2022年に着工して採掘工事が進められてきたが、2024年4月に破砕帯にあたり激しい湧水が発生。濁水処理施設増設や水抜きボーリングの実施などの対策が必要になって工期を延長。2025年10月29日についにトンネルが貫通した。いよいよトンネル工事は、仕上げの段階に入っている。

・生山(しょうやま)道路:2005年開通
JR伯備線「生山駅」付近をトンネルと高架で通過する延長約3kmのバイパス。江府三次道路としては最初の開通区間である。

・江府道路:2025年7月 久連トンネル貫通
JR伯備線「武庫(むこ)駅」の南側から長さ2605mの「久連トンネル」で山を通過し、米子道 江府IC南側に直結する延長約4.1kmの区間だ。

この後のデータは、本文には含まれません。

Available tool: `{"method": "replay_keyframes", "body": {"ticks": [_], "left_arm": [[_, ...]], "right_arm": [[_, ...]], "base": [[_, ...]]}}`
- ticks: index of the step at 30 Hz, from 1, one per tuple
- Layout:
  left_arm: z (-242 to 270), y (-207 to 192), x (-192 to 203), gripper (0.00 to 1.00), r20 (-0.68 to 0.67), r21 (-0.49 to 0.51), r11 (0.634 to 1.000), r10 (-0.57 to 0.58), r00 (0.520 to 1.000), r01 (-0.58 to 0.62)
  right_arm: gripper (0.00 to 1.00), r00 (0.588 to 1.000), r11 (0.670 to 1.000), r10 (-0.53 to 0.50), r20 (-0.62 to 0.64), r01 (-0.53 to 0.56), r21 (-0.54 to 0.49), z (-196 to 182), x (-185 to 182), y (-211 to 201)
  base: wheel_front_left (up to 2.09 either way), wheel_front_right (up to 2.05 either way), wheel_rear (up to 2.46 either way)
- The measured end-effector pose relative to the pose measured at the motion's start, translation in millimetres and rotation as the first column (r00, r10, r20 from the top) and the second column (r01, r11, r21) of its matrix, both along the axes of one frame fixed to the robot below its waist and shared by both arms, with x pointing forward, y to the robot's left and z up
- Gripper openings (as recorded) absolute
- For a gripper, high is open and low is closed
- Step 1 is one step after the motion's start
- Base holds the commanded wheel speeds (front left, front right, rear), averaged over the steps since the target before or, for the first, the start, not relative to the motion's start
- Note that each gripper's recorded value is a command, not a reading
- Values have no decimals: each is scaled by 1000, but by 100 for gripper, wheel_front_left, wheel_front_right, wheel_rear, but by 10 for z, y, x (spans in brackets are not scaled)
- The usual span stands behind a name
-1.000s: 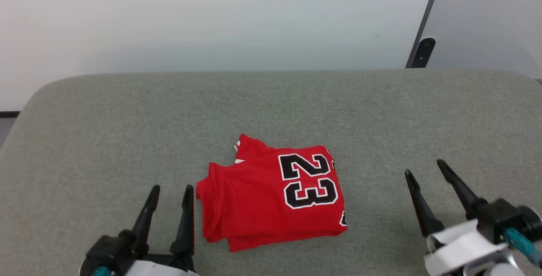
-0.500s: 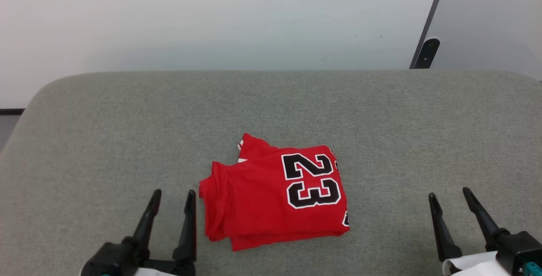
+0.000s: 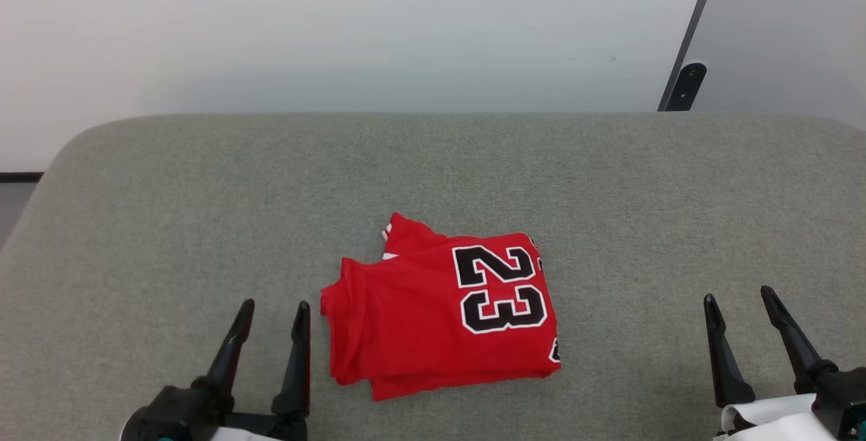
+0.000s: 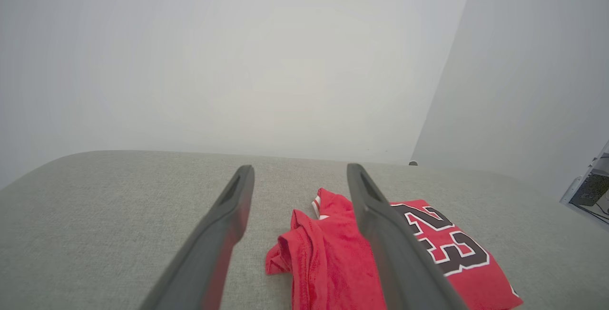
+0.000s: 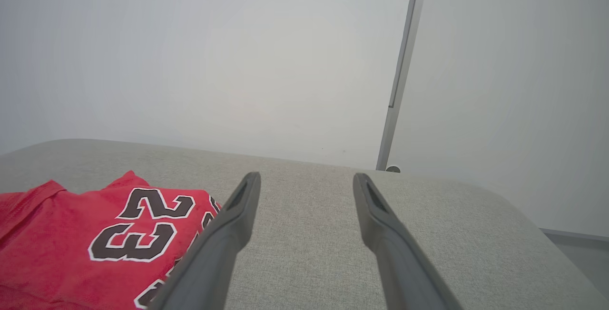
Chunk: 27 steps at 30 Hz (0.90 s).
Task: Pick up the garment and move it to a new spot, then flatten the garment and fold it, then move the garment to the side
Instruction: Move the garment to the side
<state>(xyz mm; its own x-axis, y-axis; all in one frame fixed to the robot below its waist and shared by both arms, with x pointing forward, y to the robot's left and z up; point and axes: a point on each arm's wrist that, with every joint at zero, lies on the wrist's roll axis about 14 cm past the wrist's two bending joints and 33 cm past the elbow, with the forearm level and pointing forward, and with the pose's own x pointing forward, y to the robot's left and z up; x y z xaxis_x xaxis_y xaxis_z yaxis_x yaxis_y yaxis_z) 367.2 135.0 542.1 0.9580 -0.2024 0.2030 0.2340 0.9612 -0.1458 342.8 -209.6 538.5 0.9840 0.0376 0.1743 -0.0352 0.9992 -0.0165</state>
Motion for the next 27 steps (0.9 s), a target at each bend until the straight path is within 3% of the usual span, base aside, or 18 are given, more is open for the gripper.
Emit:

「久連トンネル」は、2022年に着工し、鍵掛峠トンネルに先行すること3か月、2025年7月30日に貫通を迎えた。

将来はどうなる?気になる最近の動きは?

「江府三次道路」の概要。

「江府三次道路」の概要。

前述したのは、「江府三次道路」の中で既に事業化されている区間だが、それ以外の区間の進捗はどうなっているのだろうか。

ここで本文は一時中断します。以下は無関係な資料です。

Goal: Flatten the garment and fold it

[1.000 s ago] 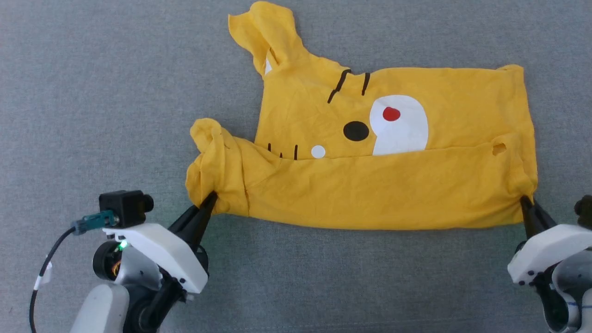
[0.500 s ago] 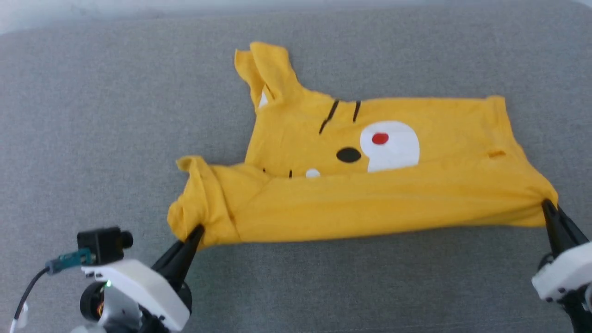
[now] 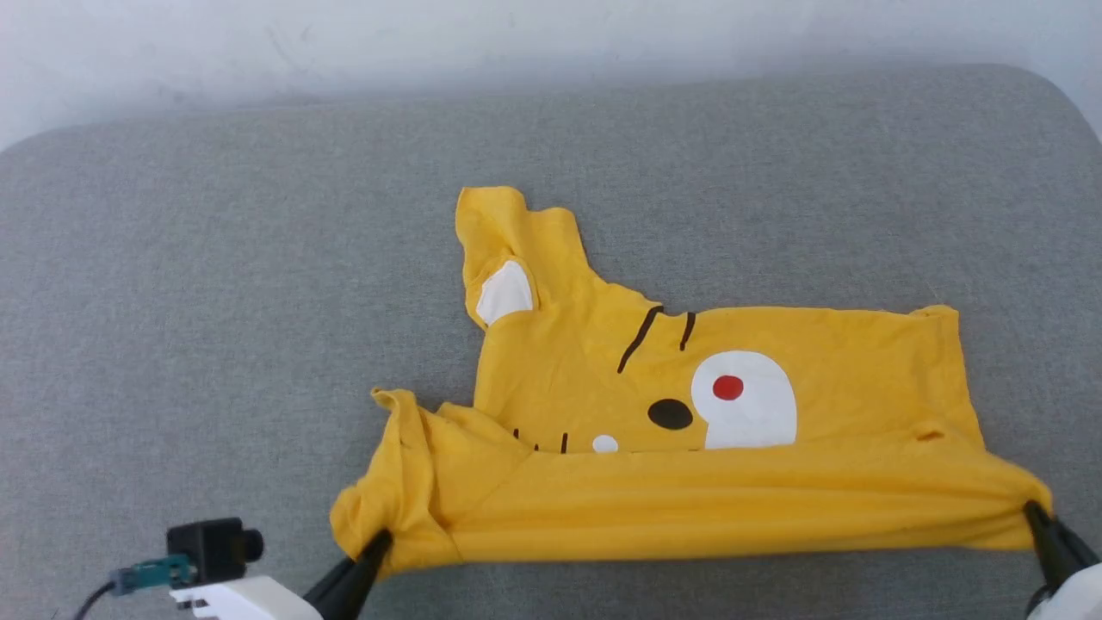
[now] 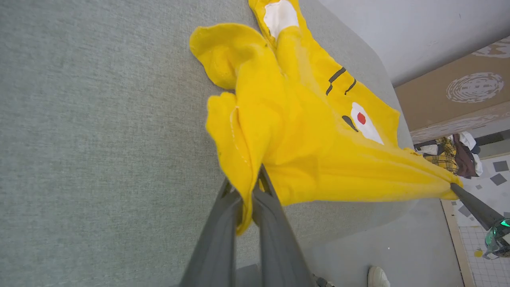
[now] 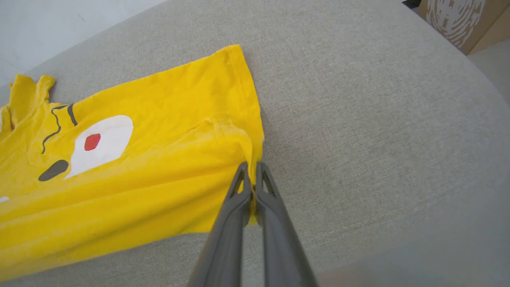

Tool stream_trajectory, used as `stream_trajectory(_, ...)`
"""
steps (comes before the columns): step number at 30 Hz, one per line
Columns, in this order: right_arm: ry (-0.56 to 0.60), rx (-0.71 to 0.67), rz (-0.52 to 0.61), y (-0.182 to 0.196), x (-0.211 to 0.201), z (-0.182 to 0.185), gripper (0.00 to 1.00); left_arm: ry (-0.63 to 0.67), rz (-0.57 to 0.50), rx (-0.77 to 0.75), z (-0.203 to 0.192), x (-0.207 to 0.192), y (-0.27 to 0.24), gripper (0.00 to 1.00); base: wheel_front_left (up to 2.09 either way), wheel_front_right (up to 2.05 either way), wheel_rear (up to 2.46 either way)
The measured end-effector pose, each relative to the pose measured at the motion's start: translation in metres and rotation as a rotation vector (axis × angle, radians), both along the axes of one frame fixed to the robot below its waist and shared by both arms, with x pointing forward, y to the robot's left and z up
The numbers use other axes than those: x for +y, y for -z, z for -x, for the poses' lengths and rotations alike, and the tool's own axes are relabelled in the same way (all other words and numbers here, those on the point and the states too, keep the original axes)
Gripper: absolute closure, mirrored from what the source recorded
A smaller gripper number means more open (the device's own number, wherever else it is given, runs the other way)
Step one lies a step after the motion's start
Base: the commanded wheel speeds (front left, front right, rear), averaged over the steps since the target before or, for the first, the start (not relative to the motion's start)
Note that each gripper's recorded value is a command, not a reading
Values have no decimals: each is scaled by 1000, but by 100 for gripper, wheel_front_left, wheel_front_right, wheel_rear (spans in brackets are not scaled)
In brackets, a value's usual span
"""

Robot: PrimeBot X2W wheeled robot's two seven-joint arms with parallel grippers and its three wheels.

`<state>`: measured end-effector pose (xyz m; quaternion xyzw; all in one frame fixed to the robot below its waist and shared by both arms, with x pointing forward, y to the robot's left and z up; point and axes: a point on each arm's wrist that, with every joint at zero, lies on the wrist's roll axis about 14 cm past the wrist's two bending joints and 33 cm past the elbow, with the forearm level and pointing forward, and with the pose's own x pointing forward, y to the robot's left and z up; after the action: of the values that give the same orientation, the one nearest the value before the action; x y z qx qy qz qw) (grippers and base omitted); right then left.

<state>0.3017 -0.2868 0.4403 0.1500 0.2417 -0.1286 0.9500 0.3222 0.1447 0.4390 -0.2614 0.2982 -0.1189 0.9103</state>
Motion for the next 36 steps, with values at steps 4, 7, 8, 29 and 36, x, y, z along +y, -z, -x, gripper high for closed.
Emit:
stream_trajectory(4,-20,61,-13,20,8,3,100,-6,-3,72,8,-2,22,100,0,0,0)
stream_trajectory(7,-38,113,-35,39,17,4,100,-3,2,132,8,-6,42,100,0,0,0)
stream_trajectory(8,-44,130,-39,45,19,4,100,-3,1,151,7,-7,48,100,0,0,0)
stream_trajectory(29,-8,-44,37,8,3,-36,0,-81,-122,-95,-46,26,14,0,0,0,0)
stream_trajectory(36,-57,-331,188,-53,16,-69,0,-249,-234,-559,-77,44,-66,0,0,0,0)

高道路の前後にある、庄原市内の3工区の24km区間。江府道路の延長にある9km区間などが事業化候補となる「検討区間」として残されている。

庄原側は、事業主体である広島県の「道路計画2021」にリストアップされておらず、地元の庄原市から「着手区間38kmの早期事業着手についてお願いする」という要望書が上がっている。2026年からの新計画でどう扱われるかに注目が集まる。

いっぽう、鳥取県が事業主体となる江府側は、バイパス整備でなく「現道活用」となりそうだ。鳥取県知事は議会答弁で、地元自治体の総意として「単なる自動車専用道路を造るという一辺倒の話ではなくて、現道改良だとか、そういうことも含めて調査をしてもらいたい」という要望を受けている。

久連トンネルの先にある根雨地区では「さらに規格のいい道路というのは考え得る」とバイパス建設も候補に入れたうえで、そのほかの区間は現道改良等や個別の災害対策で事足りると考えているようだ。

もちろん道路整備は県の単独予算ではなく、国から一定割合の補助を受ける。国としては「重要物流道路」という最終目標を見据えているため、現道活用ではその役割に足りない。鳥取県や地元自治体の要望とは裏腹に、国からの要望によって、バイパス整備になる可能性も残されている。

このように「江府三次道路」は、事業化されて順調に整備が進む区間と事業化を待つ区間が入り乱れている。未事業化区間がどのような形で事業化していくのか、今後の動向にも注目していきたい。